In 2017, illustrator Oleksandr Grekhov created a series of works called Shevchenko’s Quantum Leap. Back then, young people, who used to feel themselves part of a completely different reality, started to perceive Taras as its part, exactly through these images — for instance, Darth Vader or Captain Jack Sparrow. A recent tie to Shevchenko was established on the day when our soldiers entered Balaklia. Back then, a video was shoot, showing the Russian flag being torn from a billboard and Shevchenko’s image with his poem’s lines emerging behind. It was kind of a meeting with the prophet, when we finally realized his messages and the worth of his words.
Story No. 10. Ukrainian Culture is not about the Past, but about the Future
Ukrainian culture is about the future, for we still know very little about it — there are many discoveries about our past that are awaiting us. Every piece of our land is an archaeological treasure. And archeology is, in fact, not about the past, but about the future, as artifacts remain hidden underground for a long time, and they begin to influence us only when they are unearthed.
But treasures are also hidden in museum archives. In 2019, a sensational icon exhibition Revelation. Masterpieces of the Kyiv Brotherhood Monastery was arranged. Prior that, due to the lack of material evidence, it was believed that we had no icons of the Kyiv school of the 17th century. However, Halyna Belikova, keeper of the ancient art collection at the National Art Museum, managed to find these icons in the museum’s own collection.

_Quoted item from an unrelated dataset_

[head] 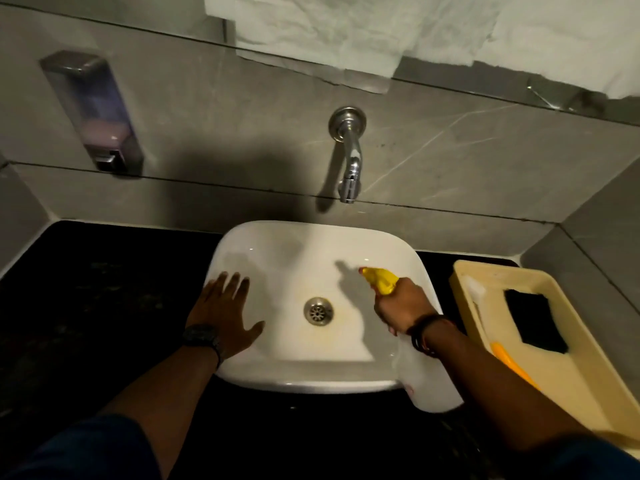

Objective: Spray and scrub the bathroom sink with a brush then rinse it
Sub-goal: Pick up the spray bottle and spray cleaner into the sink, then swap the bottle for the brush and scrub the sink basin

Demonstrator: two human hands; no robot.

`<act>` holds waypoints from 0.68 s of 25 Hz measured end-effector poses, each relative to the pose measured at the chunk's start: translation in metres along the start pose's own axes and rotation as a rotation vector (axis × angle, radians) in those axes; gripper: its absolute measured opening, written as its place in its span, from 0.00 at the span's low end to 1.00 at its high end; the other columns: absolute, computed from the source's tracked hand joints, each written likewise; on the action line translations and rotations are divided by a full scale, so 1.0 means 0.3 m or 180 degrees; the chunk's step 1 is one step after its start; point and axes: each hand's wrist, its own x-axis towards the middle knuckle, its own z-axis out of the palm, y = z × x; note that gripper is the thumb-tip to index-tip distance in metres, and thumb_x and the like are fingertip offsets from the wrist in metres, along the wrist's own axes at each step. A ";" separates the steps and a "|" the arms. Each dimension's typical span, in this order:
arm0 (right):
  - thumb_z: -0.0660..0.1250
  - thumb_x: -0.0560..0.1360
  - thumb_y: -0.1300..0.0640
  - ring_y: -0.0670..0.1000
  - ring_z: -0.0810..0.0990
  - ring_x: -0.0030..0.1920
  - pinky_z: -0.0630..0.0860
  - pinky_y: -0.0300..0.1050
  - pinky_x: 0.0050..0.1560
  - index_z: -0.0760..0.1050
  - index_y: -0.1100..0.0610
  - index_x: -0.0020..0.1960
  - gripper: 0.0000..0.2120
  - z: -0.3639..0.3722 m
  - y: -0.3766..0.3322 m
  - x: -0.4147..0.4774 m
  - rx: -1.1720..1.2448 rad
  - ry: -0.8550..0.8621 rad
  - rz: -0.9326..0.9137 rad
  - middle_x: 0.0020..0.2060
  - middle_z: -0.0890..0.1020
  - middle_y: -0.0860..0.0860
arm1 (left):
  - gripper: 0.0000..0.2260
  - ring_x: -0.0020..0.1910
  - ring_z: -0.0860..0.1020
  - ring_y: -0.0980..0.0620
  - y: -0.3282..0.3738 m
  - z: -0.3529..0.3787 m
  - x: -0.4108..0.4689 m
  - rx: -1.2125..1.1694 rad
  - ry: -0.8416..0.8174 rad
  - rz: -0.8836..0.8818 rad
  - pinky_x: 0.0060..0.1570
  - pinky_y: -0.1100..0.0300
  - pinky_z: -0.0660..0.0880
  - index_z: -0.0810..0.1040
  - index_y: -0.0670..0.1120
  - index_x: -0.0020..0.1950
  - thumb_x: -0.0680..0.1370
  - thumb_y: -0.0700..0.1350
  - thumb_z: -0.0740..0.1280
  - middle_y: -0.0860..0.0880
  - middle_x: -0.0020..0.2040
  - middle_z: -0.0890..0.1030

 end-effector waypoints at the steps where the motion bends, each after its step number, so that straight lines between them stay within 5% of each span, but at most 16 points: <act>1: 0.61 0.69 0.62 0.53 0.77 0.20 0.74 0.41 0.25 0.80 0.49 0.51 0.15 -0.041 0.023 0.010 0.0185 0.0206 -0.0111 0.31 0.82 0.57 | 0.41 0.76 0.45 0.45 0.028 -0.013 0.012 -0.0208 -0.0003 -0.0060 0.74 0.48 0.47 0.47 0.48 0.76 0.71 0.68 0.56 0.45 0.78 0.50; 5: 0.62 0.72 0.70 0.56 0.77 0.32 0.78 0.55 0.34 0.79 0.57 0.58 0.18 -0.280 0.201 0.059 0.1194 0.1624 -0.0426 0.38 0.82 0.62 | 0.36 0.74 0.57 0.44 0.390 -0.070 0.121 -0.1373 0.0186 0.0457 0.71 0.50 0.57 0.59 0.47 0.73 0.72 0.64 0.64 0.44 0.75 0.63; 8: 0.62 0.68 0.75 0.55 0.78 0.34 0.77 0.46 0.35 0.77 0.49 0.60 0.29 -0.450 0.420 0.089 0.1512 0.2463 -0.0389 0.40 0.80 0.55 | 0.30 0.68 0.68 0.44 0.785 -0.088 0.181 -0.1699 0.0638 0.1160 0.67 0.52 0.65 0.70 0.45 0.67 0.71 0.59 0.68 0.43 0.66 0.74; 11: 0.63 0.68 0.75 0.42 0.78 0.33 0.78 0.35 0.33 0.73 0.46 0.61 0.30 -0.550 0.670 0.113 0.1862 0.3190 -0.0038 0.40 0.79 0.49 | 0.28 0.64 0.70 0.42 1.102 -0.046 0.219 -0.1648 0.0570 0.1812 0.63 0.50 0.70 0.71 0.46 0.65 0.70 0.59 0.68 0.43 0.65 0.74; 14: 0.65 0.68 0.74 0.50 0.78 0.46 0.80 0.40 0.42 0.73 0.46 0.59 0.29 -0.615 0.930 0.141 0.1719 0.3544 0.0295 0.47 0.79 0.54 | 0.30 0.65 0.68 0.42 1.342 0.064 0.254 -0.1278 0.0386 0.2159 0.63 0.48 0.69 0.68 0.47 0.67 0.70 0.61 0.65 0.44 0.67 0.71; 17: 0.65 0.68 0.75 0.48 0.80 0.45 0.81 0.40 0.39 0.74 0.49 0.60 0.28 -0.643 1.147 0.171 0.1670 0.3633 0.0344 0.51 0.79 0.57 | 0.35 0.72 0.61 0.43 1.497 0.194 0.289 -0.1093 0.0090 0.2205 0.69 0.49 0.61 0.60 0.48 0.72 0.70 0.63 0.64 0.44 0.73 0.63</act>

The same goes for baroque music — Musica Sacra Ukraina, performed by Open Opera Ukraine. Such singing was performed in baroque environments and churches, but for several centuries the notes were kept in the archives of the National Art Museum and Kyiv-Pechersk Lavra. We also needed people who could read, play, and sing them. That’s what culture is about — about having people who know what to do with the notes that have been kept in archives for hundreds of years and have now become part of our culture. And we are to have many such discoveries in the future.